EXERCISE DETAILS.
Please give the listing again, word for word, with nothing left out.
═════ EXERCISE DATA ═════
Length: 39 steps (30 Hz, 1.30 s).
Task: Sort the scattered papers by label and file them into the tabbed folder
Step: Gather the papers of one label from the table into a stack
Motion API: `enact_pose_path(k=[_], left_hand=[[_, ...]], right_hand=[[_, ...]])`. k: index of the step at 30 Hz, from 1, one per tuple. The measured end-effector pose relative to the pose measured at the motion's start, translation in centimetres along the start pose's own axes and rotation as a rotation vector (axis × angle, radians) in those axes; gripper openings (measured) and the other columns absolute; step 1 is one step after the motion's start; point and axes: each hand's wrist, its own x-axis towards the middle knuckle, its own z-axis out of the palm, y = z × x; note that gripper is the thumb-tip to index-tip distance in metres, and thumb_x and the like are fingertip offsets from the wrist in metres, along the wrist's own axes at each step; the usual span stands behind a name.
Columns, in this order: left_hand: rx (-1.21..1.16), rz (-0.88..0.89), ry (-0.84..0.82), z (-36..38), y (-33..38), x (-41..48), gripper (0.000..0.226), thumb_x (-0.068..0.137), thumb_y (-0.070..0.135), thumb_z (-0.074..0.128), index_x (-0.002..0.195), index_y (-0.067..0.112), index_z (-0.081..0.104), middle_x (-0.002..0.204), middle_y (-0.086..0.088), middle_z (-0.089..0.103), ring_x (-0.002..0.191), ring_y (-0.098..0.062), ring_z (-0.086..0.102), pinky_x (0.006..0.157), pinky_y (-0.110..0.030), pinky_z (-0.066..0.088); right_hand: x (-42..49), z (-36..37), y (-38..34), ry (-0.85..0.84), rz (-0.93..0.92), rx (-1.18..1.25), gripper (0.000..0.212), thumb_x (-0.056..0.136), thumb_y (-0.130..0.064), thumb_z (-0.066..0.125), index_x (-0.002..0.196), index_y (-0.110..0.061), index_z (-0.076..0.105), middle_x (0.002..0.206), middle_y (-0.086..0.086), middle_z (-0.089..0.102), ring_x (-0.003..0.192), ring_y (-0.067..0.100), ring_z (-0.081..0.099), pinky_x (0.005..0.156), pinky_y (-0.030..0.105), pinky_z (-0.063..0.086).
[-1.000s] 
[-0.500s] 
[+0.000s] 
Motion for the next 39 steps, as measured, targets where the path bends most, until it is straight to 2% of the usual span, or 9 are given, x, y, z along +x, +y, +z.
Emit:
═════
EXERCISE OUTPUT.
Length: 39 steps (30 Hz, 1.30 s).
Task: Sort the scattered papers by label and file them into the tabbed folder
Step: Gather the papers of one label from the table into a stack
Motion API: `enact_pose_path(k=[_], left_hand=[[_, ...]], right_hand=[[_, ...]])`. k: index of the step at 30 Hz, from 1, one per tuple. The measured end-effector pose relative to the pose measured at the motion's start, translation in centimetres along the start pose's own axes and rotation as a rotation vector (axis × angle, radians) in those axes; gripper openings (measured) and the other columns absolute; step 1 is one step after the motion's start; point and axes: each hand's wrist, its own x-axis towards the middle knuckle, its own z-axis out of the palm, y = z × x; note that gripper is the thumb-tip to index-tip distance in metres, and thumb_x and the like are fingertip offsets from the wrist in metres, along the wrist's own axes at each step; the usual span stands behind a name.
Columns, in this order: left_hand: rx (-1.21..1.16), rz (-0.88..0.89), ry (-0.84..0.82), z (-36..38), y (-33..38), x (-41..48), gripper (0.000..0.226), thumb_x (-0.068..0.137), thumb_y (-0.070..0.135), thumb_z (-0.074..0.128), index_x (-0.002..0.195), index_y (-0.067..0.112), index_z (-0.081..0.104), middle_x (-0.002..0.204), middle_y (-0.086..0.088), middle_z (-0.089..0.103), ring_x (-0.002..0.191), ring_y (-0.098..0.062), ring_z (-0.086..0.102), pinky_x (0.006..0.157), pinky_y (-0.110..0.030), pinky_z (-0.066..0.088); right_hand: x (-42..49), z (-36..37), y (-38..34), ry (-0.85..0.84), rz (-0.93..0.92), rx (-1.18..1.25), gripper (0.000..0.212), thumb_x (-0.056..0.136), thumb_y (-0.130..0.064), thumb_z (-0.066..0.125), index_x (-0.002..0.196), index_y (-0.110..0.061), index_z (-0.076..0.105), middle_x (0.002..0.206), middle_y (-0.086..0.086), middle_z (-0.089..0.102), ring_x (-0.003..0.192), ring_y (-0.067..0.100), ring_z (-0.081..0.099), pinky_x (0.005..0.156), pinky_y (-0.030..0.105), pinky_z (-0.063..0.086).
[-1.000s] 
[-0.500s] 
[+0.000s] 
Motion for the next 39 steps, as measured, targets where the path bends most, until it is straight to 2% of the usual span, or 9 are given, x, y, z along +x, +y, +z.
Emit:

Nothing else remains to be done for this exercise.